→ **ASSIGNMENT**: In the data below, find each line carrying the string "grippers" and copy it out.

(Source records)
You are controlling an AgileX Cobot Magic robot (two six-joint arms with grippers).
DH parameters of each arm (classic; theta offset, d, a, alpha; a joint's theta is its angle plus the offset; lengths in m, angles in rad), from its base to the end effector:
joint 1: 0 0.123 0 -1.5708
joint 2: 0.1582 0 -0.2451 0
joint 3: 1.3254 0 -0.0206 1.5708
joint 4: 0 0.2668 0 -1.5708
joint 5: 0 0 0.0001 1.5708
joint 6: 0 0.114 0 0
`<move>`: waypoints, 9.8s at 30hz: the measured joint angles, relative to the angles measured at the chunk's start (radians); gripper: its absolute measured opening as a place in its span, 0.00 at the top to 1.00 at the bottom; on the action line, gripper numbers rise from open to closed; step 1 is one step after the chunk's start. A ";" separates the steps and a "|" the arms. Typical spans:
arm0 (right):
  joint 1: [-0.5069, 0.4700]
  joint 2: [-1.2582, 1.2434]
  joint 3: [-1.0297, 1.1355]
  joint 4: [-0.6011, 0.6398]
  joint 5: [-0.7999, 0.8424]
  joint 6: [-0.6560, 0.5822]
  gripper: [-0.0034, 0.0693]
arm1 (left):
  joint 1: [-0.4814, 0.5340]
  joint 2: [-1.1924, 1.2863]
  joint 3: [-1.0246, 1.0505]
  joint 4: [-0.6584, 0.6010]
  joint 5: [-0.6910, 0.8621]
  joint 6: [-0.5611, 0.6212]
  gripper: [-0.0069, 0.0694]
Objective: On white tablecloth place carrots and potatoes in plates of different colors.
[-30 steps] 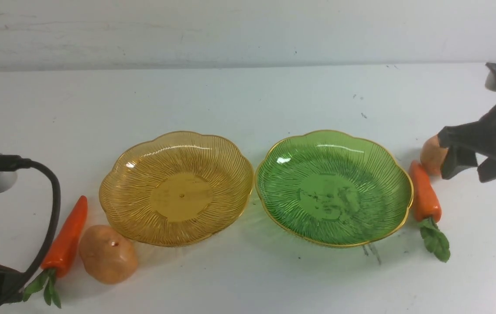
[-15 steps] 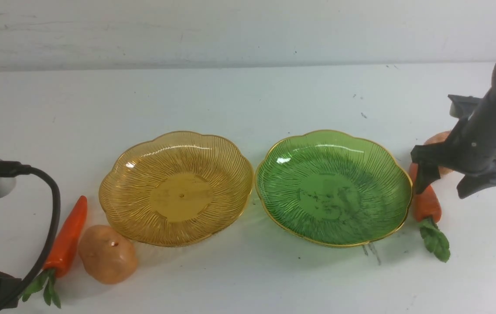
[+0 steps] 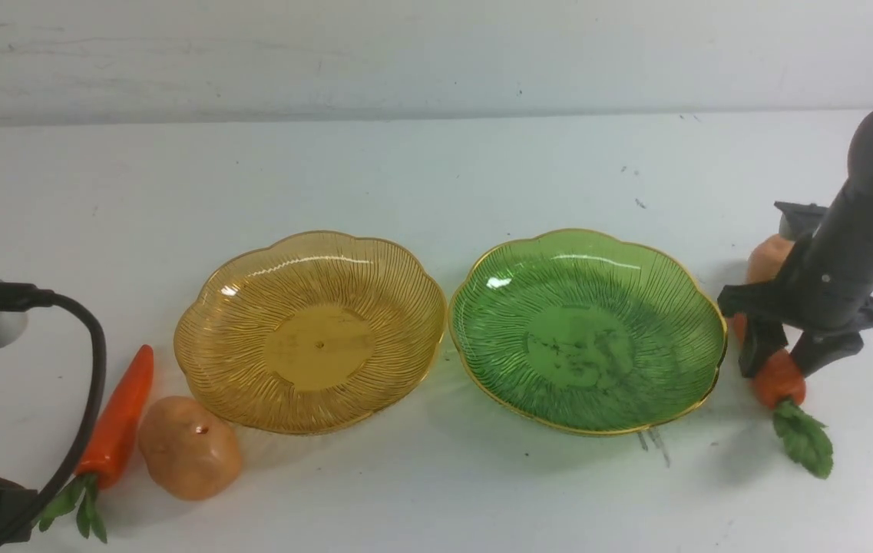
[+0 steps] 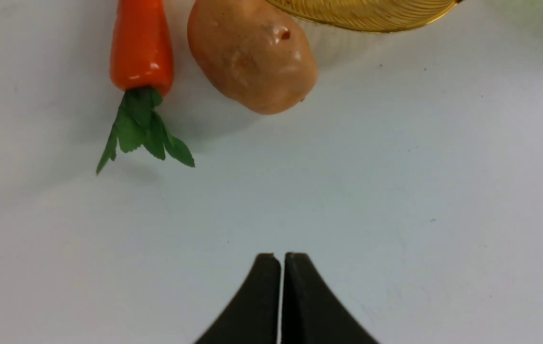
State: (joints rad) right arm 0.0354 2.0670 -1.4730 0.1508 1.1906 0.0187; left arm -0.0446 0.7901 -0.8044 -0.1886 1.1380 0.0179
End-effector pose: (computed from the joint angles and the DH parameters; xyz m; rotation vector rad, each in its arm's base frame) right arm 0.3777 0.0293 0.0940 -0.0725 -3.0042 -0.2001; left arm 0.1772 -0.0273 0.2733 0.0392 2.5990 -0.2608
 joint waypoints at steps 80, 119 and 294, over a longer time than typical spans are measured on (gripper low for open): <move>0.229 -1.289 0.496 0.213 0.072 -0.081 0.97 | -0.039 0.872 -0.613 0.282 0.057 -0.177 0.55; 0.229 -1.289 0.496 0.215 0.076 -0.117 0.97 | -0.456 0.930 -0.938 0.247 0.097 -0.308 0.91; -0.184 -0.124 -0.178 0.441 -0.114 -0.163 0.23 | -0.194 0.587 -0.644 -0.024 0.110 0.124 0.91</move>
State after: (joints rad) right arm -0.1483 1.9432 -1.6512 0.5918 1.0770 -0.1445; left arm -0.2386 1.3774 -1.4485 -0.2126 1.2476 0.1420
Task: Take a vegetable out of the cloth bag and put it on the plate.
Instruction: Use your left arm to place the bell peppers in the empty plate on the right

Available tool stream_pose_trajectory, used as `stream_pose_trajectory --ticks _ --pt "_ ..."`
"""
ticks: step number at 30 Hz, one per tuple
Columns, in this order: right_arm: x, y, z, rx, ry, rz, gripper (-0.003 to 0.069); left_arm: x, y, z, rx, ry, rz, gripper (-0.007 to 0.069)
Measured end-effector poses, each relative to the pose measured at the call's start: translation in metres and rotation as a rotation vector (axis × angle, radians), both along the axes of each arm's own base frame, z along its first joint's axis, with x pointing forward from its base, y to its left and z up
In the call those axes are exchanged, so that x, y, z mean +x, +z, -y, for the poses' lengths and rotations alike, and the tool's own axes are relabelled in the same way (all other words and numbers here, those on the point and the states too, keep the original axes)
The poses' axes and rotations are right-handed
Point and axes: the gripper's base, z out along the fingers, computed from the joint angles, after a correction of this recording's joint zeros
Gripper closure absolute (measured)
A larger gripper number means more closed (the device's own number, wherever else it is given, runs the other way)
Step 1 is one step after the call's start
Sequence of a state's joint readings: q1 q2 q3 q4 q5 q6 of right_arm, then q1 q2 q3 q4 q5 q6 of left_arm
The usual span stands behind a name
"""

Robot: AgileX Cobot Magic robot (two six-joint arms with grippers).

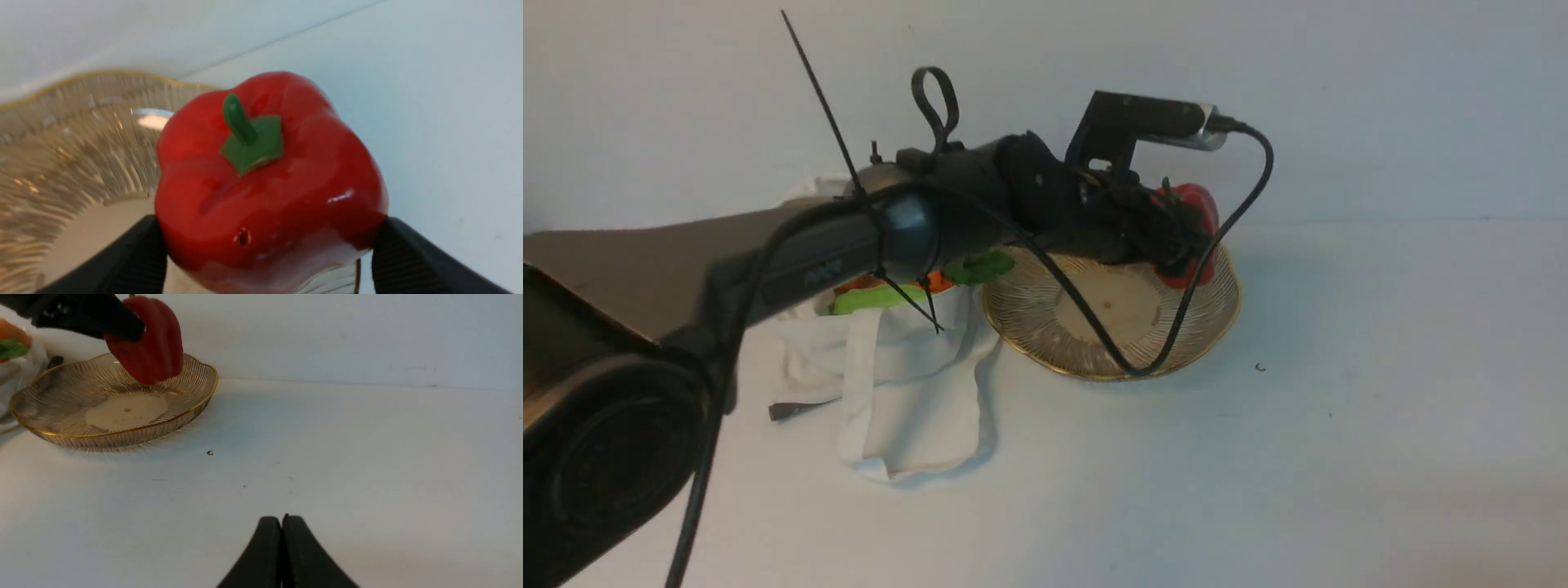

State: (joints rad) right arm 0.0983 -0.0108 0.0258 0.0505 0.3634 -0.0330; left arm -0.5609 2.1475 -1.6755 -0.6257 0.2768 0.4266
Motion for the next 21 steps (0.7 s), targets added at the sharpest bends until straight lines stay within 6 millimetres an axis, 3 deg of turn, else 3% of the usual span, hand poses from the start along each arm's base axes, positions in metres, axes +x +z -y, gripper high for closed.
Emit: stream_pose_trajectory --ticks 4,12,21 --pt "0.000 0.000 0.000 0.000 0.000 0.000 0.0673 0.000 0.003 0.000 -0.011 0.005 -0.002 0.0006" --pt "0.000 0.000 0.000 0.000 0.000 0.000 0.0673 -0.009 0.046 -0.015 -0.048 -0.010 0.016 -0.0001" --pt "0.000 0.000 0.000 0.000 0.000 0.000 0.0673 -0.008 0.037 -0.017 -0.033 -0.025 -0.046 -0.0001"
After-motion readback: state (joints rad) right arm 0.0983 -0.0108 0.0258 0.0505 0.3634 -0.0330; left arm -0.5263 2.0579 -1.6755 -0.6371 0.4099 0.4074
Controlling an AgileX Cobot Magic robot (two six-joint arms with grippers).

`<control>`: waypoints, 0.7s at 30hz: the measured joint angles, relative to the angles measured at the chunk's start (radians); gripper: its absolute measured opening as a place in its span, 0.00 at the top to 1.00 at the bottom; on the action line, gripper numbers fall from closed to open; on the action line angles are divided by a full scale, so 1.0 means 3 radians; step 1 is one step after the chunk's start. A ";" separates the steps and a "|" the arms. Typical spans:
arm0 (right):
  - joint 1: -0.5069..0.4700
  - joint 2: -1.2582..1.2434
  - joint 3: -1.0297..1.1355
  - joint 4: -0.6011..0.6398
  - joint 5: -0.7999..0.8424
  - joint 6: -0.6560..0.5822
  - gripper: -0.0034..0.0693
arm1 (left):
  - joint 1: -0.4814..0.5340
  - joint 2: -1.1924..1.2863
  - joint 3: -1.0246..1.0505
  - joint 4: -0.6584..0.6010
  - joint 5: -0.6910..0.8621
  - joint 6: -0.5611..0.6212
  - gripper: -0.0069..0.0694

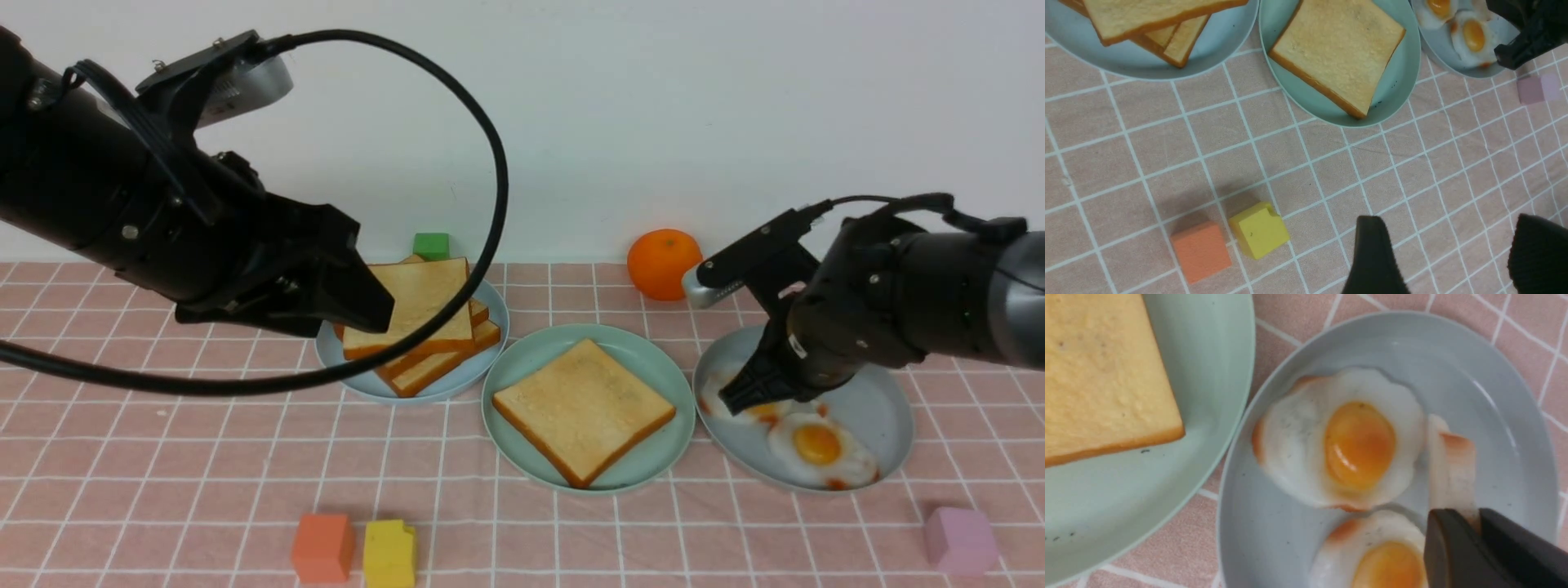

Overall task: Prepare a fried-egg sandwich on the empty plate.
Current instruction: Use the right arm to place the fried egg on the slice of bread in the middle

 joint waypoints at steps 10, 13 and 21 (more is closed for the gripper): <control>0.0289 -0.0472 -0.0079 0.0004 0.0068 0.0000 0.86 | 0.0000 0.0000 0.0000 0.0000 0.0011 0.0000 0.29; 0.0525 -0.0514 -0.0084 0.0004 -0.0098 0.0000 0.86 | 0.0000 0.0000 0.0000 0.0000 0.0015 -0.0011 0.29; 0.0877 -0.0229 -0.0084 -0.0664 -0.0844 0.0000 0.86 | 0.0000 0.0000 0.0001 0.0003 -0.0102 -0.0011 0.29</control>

→ **SOLUTION FOR THIS PROBLEM**:
You are controlling an AgileX Cobot Magic robot (two six-joint arms with grippers).
Robot: AgileX Cobot Magic robot (two six-joint arms with grippers).
Controlling an AgileX Cobot Magic robot (two six-joint arms with grippers).

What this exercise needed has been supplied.